Уже слишком поздно звонить кому-то в Нуаяне, маленькой французской деревушке, где я вырос. Я представляю ясно, как городок замер. Пустынные улочки. Мои родители спят. Красные цифры на будильнике, увеличенные поставленным перед ними стаканом. В стакане крохотные пузырьки, всплывающие ночью на поверхность. В холодильнике – остатки ужина. У дома покрыта тонким кружевом ночной росы машина – новенький Renault. Мой брат подарил им ее на Рождество. Моя мать была готова идти кататься на ней в ночной рубашке; брата переполнила радость. Отец вымыл руки и поглядел на машину через кухонное окно, прежде чем выйти на улицу. Он постоял возле нее и положил руку на крышу. Затем ушел на огород за дальней стеной дома и стал выкапывать оставшиеся после сбора картофелины. Мать пригласила брата в дом и заверила, что мы все вместе прокатимся на машине после завтрака. Брат никогда не понимал отца. Мой брат все воспринимает буквально. Женщины всегда любили его. Мне его не хватает. Мы выросли в коттедже, пристройке к небольшой усадьбе, за которой присматривал отец.

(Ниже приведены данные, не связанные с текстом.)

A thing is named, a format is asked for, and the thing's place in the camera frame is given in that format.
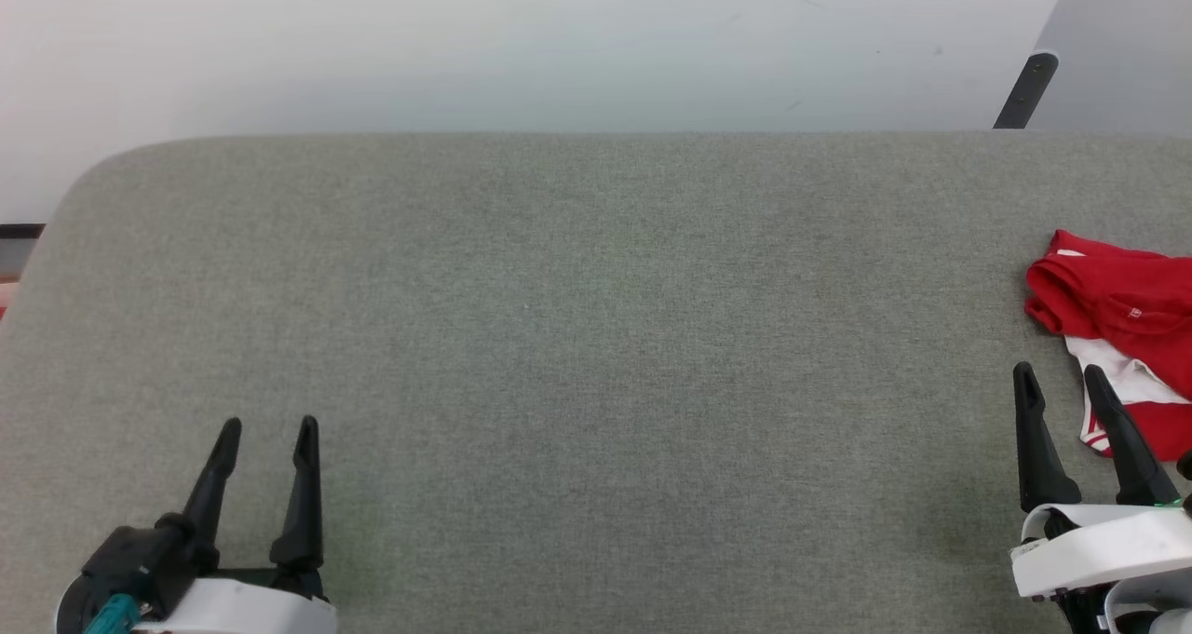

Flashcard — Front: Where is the teal cable connector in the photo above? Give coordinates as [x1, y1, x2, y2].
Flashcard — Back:
[82, 593, 142, 634]

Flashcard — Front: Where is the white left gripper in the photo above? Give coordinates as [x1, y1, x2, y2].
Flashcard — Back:
[138, 415, 339, 634]

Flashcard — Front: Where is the black metal bracket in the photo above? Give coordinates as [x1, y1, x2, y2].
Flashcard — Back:
[992, 50, 1061, 131]

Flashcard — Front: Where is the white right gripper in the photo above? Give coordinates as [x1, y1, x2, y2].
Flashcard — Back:
[1009, 361, 1192, 634]

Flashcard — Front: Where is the red basketball jersey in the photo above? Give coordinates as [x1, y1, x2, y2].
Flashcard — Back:
[1023, 229, 1192, 464]

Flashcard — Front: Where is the black-edged grey panel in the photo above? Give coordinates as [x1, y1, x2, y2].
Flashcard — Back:
[0, 223, 47, 283]

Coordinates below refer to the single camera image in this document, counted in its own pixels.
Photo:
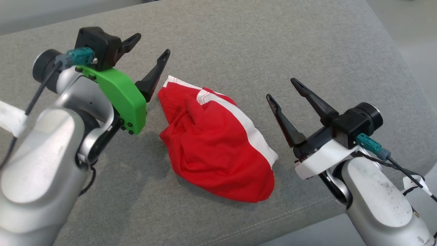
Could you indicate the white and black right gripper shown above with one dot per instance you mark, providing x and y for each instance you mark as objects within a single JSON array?
[{"x": 324, "y": 157}]

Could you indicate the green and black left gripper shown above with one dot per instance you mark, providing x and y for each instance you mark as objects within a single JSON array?
[{"x": 126, "y": 99}]

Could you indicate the red shorts with white trim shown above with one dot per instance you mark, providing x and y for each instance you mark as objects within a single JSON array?
[{"x": 211, "y": 143}]

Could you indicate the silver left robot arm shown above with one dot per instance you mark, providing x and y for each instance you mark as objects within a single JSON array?
[{"x": 41, "y": 164}]

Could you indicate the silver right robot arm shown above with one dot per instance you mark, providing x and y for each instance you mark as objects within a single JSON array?
[{"x": 379, "y": 201}]

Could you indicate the grey fabric sofa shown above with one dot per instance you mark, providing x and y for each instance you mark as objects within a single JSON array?
[{"x": 307, "y": 41}]

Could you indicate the white tape wrap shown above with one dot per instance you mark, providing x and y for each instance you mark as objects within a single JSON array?
[{"x": 10, "y": 119}]

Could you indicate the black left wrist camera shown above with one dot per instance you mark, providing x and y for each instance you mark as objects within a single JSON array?
[{"x": 97, "y": 46}]

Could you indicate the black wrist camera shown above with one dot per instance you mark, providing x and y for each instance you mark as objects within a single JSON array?
[
  {"x": 355, "y": 123},
  {"x": 97, "y": 46}
]

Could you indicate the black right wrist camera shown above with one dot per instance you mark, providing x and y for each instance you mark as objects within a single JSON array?
[{"x": 355, "y": 123}]

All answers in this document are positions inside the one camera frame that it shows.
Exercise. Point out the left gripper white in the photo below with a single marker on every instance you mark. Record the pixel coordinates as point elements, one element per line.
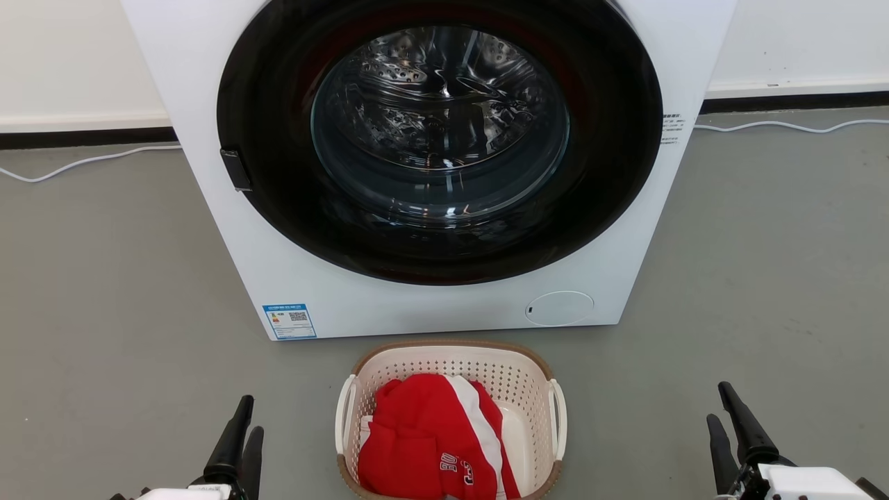
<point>184,494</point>

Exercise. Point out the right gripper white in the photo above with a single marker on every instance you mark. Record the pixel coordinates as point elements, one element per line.
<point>806,485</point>

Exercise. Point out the cream perforated laundry basket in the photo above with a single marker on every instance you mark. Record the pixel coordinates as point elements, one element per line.
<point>444,361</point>

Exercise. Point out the blue energy label sticker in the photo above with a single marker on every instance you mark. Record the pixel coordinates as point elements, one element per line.
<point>289,321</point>

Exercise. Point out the red white jersey garment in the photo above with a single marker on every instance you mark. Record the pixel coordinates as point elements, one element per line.
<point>410,444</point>

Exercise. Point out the round white filter cover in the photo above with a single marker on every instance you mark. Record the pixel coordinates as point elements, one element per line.
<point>559,308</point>

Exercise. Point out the white washing machine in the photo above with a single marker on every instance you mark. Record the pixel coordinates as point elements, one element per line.
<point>208,229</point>

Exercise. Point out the black round washer door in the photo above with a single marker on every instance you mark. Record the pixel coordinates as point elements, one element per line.
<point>278,208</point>

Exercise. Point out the small text sticker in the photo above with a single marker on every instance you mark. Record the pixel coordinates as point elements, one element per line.
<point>671,128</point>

Длинный дом восемнадцатого века ждет во тьме своих заезжих обитателей, рассыпанных бо́льшую часть года по Парижу, словно детали механизма. Замечательная семья. Хотя одна ее половина склонна к сдержанности, а другая – наполнена страстью. Длинный белый дом полон окон. На чердаке хранится коробка мундиров наполеоновских времен. В одной из спален – три десятка романов Агаты Кристи в мягкой обложке. В другой – гравюра с изображением птиц.
Завтра я буду в Нью-Йорке, моем городе вот уже десять лет. В конце недели – еще концерты. Один в клубе Лотос, другой – благотворительный, в Центральном парке, затем Лос-Анджелес – концерт в Голливудской Чаше, затем Сан-Франциско, затем Финикс.